Restate the whole of the data verbatim, omitting nothing.

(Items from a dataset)
Content starts

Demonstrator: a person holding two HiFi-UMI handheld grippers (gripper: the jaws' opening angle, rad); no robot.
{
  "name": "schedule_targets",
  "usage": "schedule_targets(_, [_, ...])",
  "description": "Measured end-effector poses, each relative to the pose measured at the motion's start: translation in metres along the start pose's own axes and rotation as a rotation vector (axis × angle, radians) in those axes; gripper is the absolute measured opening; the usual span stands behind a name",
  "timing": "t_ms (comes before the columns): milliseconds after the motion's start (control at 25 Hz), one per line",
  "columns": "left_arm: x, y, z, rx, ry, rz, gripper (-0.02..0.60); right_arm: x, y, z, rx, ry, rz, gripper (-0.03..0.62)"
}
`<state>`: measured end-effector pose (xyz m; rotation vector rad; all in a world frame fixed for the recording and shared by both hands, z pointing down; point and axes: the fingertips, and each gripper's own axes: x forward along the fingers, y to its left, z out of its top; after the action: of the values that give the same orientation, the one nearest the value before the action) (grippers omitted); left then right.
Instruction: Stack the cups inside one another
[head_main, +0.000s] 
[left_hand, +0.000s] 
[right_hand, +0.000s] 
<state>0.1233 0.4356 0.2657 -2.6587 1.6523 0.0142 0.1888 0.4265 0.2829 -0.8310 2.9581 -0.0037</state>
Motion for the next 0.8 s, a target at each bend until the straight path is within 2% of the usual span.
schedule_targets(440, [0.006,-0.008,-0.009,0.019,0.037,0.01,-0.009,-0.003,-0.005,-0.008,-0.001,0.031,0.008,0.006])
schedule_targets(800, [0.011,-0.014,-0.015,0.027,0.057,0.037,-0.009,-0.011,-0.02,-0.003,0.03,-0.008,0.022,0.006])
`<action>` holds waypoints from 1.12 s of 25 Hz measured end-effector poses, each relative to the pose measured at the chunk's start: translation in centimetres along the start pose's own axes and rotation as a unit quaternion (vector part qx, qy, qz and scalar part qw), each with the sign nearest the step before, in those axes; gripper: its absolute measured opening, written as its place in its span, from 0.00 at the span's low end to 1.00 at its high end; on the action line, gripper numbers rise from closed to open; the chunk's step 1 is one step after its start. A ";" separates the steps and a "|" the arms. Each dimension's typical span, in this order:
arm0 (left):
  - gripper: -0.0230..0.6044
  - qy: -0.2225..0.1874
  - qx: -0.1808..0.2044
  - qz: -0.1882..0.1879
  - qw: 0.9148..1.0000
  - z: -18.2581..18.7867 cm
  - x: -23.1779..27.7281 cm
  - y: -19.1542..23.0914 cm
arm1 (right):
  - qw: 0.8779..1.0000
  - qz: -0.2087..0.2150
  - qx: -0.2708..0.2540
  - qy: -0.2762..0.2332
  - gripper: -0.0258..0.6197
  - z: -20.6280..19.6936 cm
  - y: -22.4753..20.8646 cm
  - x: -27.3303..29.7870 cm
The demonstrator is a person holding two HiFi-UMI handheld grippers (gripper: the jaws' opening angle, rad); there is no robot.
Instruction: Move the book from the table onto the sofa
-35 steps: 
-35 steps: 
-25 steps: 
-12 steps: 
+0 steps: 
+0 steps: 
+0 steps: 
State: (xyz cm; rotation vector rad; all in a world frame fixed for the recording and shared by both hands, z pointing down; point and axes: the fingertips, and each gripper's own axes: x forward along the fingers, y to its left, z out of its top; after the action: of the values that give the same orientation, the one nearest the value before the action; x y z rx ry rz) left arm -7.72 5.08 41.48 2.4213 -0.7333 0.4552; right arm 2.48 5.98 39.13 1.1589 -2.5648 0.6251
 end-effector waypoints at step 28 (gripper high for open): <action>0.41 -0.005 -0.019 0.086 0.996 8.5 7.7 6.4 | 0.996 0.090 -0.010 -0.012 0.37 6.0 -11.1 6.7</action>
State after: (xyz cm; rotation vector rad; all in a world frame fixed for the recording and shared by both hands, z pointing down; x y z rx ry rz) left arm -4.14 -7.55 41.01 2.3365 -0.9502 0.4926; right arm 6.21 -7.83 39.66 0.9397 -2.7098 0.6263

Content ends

- SOLUTION TO THIS EXERCISE
Demonstrator: a person holding two HiFi-UMI handheld grippers (gripper: the jaws' opening angle, rad); no robot.
{
  "name": "schedule_targets",
  "usage": "schedule_targets(_, [_, ...])",
  "description": "Measured end-effector poses, each relative to the pose measured at the motion's start: translation in metres along the start pose's own axes and rotation as a rotation vector (axis × angle, radians) in those axes; gripper is the absolute measured opening; the usual span stands behind a name",
  "timing": "t_ms (comes before the columns): milliseconds after the motion's start (control at 25 Hz), one per line",
  "columns": "left_arm: x, y, z, rx, ry, rz, gripper (-0.02..0.60); right_arm: x, y, z, rx, ry, rz, gripper (-0.03..0.62)"
}
`<state>`: measured end-effector pose (xyz m; rotation vector rad; all in a world frame fixed for the recording and shared by both hands, z pointing down; point and axes: the fingertips, and each gripper's own axes: x forward along the fingers, y to its left, z out of its top; after the action: of the values that give the same orientation, the one nearest the value before the action) (grippers omitted); left then right.
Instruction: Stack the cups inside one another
[head_main, +0.000s] 
[left_hand, +0.000s] 
[right_hand, +0.000s] 
<state>0.1233 0.4356 0.2657 -2.6587 1.6523 0.0142 0.1888 0.4265 0.2829 -0.8310 2.9581 -0.0037</state>
Motion for the next 0.8 s, a target at each bend until the straight path is within 2% of the usual span.
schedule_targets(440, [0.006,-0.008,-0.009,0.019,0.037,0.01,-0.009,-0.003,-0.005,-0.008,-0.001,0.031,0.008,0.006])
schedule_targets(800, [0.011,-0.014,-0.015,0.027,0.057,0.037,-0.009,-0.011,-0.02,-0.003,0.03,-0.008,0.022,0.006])
`<action>` holds waypoints from 1.12 s of 25 Hz measured end-effector poses, each relative to the pose measured at the chunk's start: translation in centimetres along the start pose's own axes and rotation as a unit quaternion (vector part qx, qy, qz and scalar part qw), each with the sign nearest the step before, in those axes; gripper: its absolute measured opening, written as its place in its span, from 0.00 at the span's low end to 1.00 at its high end; on the action line, gripper numbers rise from closed to open; the chunk's step 1 is one step after its start. A ";" separates the steps and a "|" the arms. Each dimension's typical span, in this order:
arm0 (left):
  - gripper: -0.0230..0.6044
  - qy: -0.2225..0.1874
  - qx: -0.1808..0.2044
  - qz: -0.1882..0.1879
  - qw: 0.9148..1.0000
  - z: -18.2581..18.7867 cm
  - x: -23.1779..27.7281 cm
  - y: -19.1542..23.0914 cm
arm1 (right):
  - qw: 0.8779..1.0000
  - qz: -0.2087..0.2150
  - qx: -0.2708..0.2540
  - qy: -0.2762..0.2332
  - gripper: -0.0258..0.6197
  - z: -20.6280..19.6936 cm
  - y: -22.4753..20.8646 cm
  - x: -27.3303..29.7870 cm
The demonstrator is a person holding two HiFi-UMI handheld grippers (gripper: the jaws' opening angle, rad); there is no robot.
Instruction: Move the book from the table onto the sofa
-35 steps: 
-35 steps: 
-25 steps: 
-12 steps: 
+0 steps: 
+0 steps: 
+0 steps: 
State: (xyz cm; rotation vector rad; all in a world frame fixed for the recording and shared by both hands, z pointing down; point and axes: the fingertips, and each gripper's own axes: x forward along the fingers, y to its left, z out of its top; after the action: of the values that give the same orientation, the one nearest the value before the action; x y z rx ry rz) left arm -7.72 5.08 41.48 2.4213 -0.7333 0.4552; right arm 2.48 5.98 39.13 1.1589 -2.5648 0.6251
 end-effector waypoints at step 28 (gripper high for open): <action>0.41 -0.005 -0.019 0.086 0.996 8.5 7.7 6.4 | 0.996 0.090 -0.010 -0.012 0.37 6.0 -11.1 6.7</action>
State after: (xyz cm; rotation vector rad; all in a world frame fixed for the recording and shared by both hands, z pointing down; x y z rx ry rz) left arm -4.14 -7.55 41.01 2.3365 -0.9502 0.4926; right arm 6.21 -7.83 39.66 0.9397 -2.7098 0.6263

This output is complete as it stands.